A solução do referendo vai permanecer como uma reivindicação central da liderança independentista catalã, mesmo que tenha admitido "diversidade" no movimento independentista.

"A pergunta binária num referendo [sim ou não à independência] é 50-50. Apenas 27% quer o 'status quo', claramente isto indica que a maioria não quer o 'status quo', antes uma minoria", defendeu.

"O que o governo da Catalunha propõe é falar para ver o que se pode fazer, para que se altere este 'status quo' que a maioria não quer. A nossa proposta, um referendo. Pode haver outras propostas, federais, confederais, mas o que pedimos é uma proposta por parte do Governo espanhol. Já fizemos uma proposta e entendemos que não devemos fazer todas as propostas, porque assim seria um monólogo e não um diálogo", prosseguiu.

"Mas do outro lado o que vemos é uma cadeira vazia", acusou.

Numa sentença pronunciada em 14 de outubro, o Tribunal Supremo de Espanha condenou os principais dirigentes políticos envolvidos na tentativa de independência da Catalunha a penas que vão até 13 anos de prisão.
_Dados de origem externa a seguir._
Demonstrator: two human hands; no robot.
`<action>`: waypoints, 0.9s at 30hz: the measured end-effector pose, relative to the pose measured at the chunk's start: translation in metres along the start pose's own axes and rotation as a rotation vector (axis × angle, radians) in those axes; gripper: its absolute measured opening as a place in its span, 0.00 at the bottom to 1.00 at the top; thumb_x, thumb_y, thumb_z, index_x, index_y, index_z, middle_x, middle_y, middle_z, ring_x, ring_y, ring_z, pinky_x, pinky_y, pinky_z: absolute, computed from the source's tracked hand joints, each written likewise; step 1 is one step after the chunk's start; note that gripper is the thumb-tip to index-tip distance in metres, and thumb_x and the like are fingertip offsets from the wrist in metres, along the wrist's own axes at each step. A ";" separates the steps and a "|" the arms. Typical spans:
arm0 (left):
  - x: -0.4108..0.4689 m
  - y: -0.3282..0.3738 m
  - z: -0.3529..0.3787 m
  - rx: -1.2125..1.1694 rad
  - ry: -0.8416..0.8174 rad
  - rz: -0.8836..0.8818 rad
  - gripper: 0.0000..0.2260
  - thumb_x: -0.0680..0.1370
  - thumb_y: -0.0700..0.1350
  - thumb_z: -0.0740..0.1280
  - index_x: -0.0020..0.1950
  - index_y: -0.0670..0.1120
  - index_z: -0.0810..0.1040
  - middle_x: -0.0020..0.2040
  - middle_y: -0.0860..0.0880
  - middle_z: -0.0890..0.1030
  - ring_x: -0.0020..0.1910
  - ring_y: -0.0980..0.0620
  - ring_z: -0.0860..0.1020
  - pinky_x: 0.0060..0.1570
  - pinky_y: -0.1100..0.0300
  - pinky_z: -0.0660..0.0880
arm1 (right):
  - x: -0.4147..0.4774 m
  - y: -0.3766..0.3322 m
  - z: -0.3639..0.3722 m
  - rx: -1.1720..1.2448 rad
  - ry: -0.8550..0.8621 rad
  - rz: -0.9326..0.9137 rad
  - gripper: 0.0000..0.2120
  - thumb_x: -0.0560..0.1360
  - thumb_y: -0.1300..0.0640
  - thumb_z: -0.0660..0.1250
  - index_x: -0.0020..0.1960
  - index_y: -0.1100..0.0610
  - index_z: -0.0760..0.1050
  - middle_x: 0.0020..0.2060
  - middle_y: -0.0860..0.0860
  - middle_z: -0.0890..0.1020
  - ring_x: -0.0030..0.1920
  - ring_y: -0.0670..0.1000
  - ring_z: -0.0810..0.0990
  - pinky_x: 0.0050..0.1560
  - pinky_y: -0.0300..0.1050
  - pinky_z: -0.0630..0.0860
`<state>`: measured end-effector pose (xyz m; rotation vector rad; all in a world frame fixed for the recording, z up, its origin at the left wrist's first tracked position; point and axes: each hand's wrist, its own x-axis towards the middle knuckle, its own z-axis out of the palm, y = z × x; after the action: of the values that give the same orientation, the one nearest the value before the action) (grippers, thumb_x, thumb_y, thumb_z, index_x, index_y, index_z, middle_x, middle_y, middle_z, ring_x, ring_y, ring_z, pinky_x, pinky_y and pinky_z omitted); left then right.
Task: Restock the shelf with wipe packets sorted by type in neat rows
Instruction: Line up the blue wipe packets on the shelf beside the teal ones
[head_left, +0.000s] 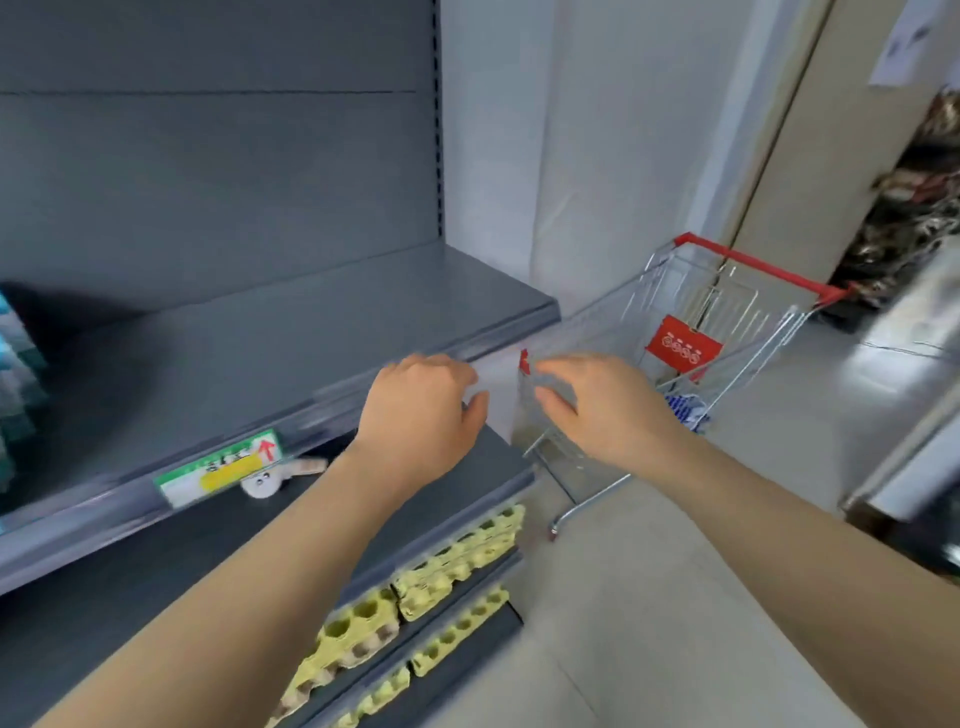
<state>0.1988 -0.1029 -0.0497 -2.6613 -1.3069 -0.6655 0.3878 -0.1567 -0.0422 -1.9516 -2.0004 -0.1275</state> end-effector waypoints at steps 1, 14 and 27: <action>0.017 0.019 0.016 -0.016 -0.013 0.010 0.12 0.79 0.51 0.60 0.44 0.46 0.77 0.41 0.49 0.78 0.45 0.44 0.77 0.41 0.57 0.68 | 0.000 0.028 -0.003 -0.017 -0.009 0.017 0.14 0.78 0.53 0.61 0.57 0.59 0.77 0.54 0.57 0.81 0.55 0.60 0.78 0.52 0.53 0.76; 0.217 0.190 0.194 -0.037 -0.234 -0.004 0.16 0.80 0.54 0.57 0.59 0.48 0.78 0.58 0.49 0.80 0.56 0.46 0.77 0.56 0.53 0.73 | 0.055 0.342 0.006 -0.048 -0.130 0.209 0.14 0.80 0.53 0.59 0.61 0.56 0.76 0.55 0.55 0.81 0.55 0.57 0.78 0.53 0.50 0.76; 0.443 0.229 0.375 -0.049 -0.455 -0.069 0.15 0.81 0.55 0.56 0.59 0.50 0.77 0.53 0.49 0.81 0.51 0.48 0.79 0.51 0.53 0.76 | 0.214 0.587 0.087 -0.006 -0.264 0.286 0.11 0.79 0.55 0.58 0.49 0.58 0.77 0.45 0.53 0.81 0.46 0.56 0.79 0.44 0.45 0.74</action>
<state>0.7401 0.1806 -0.1754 -2.9296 -1.4995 -0.0922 0.9503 0.1027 -0.1597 -2.3358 -1.8421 0.2041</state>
O ex-vice-presidente da Generalitat, Oriol Junqueras, foi condenado, por unanimidade, a 13 anos de cadeia por delito de sedição e má gestão de fundos públicos.

Foram condenados a 12 anos de cadeia os ex-conselheiros da Jordi Turull (ex-conselheiro da Presidência), Raul Romeva (ex-conselheiro do Trabalho) e Dolors Bassa (ex-conselheira para as Relações Exteriores) por delitos de sedição e má gestão.

O antigo titular do cargo de conselheiro do Interior, Joaquim Forn e Josep Rull (Território) foram condenados a 10 anos de cadeia.

Jordi Cuixart, responsável pela organização não-governamental Òmnium Cultural, foi condenado a nove anos de prisão por sedição.

Os factos reportam-se a 2017, com os magistrados a considerarem que os acontecimentos ocorridos em setembro e outubro constituíram crime de sedição, acusando os condenados de mobilizarem os cidadãos num "levantamento público e tumultuoso" para impedir a aplicação direta das leis e obstruir o cumprimento das decisões judiciais.

"Os acontecimentos do dia 01 de outubro" (2017)" não foram apenas uma manifestação ou um protesto. Foi um levantamento tumultuoso provocado pelos acusados", referiram os juízes do Supremo espanhol.

Os movimentos de protesto ocorreram logo após ser conhecida a sentença contra os principais políticos catalães responsáveis pela tentativa de independência em outubro de 2017.

Depois do anúncio da sentença, os independentistas têm feito cortes de estradas e de vias de caminho-de-ferro um pouco por toda a Catalunha. Em paralelo, os protestos violentos que decorreram sobretudo entre quarta-feira e sábado provocaram centenas de feridos e dezenas de detenções.

E numa referência a estes acontecimentos, Mireia Borrell contrariou a "narrativa do Governo espanhol de que o movimento independentista é violento" e assegurou que o Governo da Generalitat condenou com firmeza todos os atos de violência.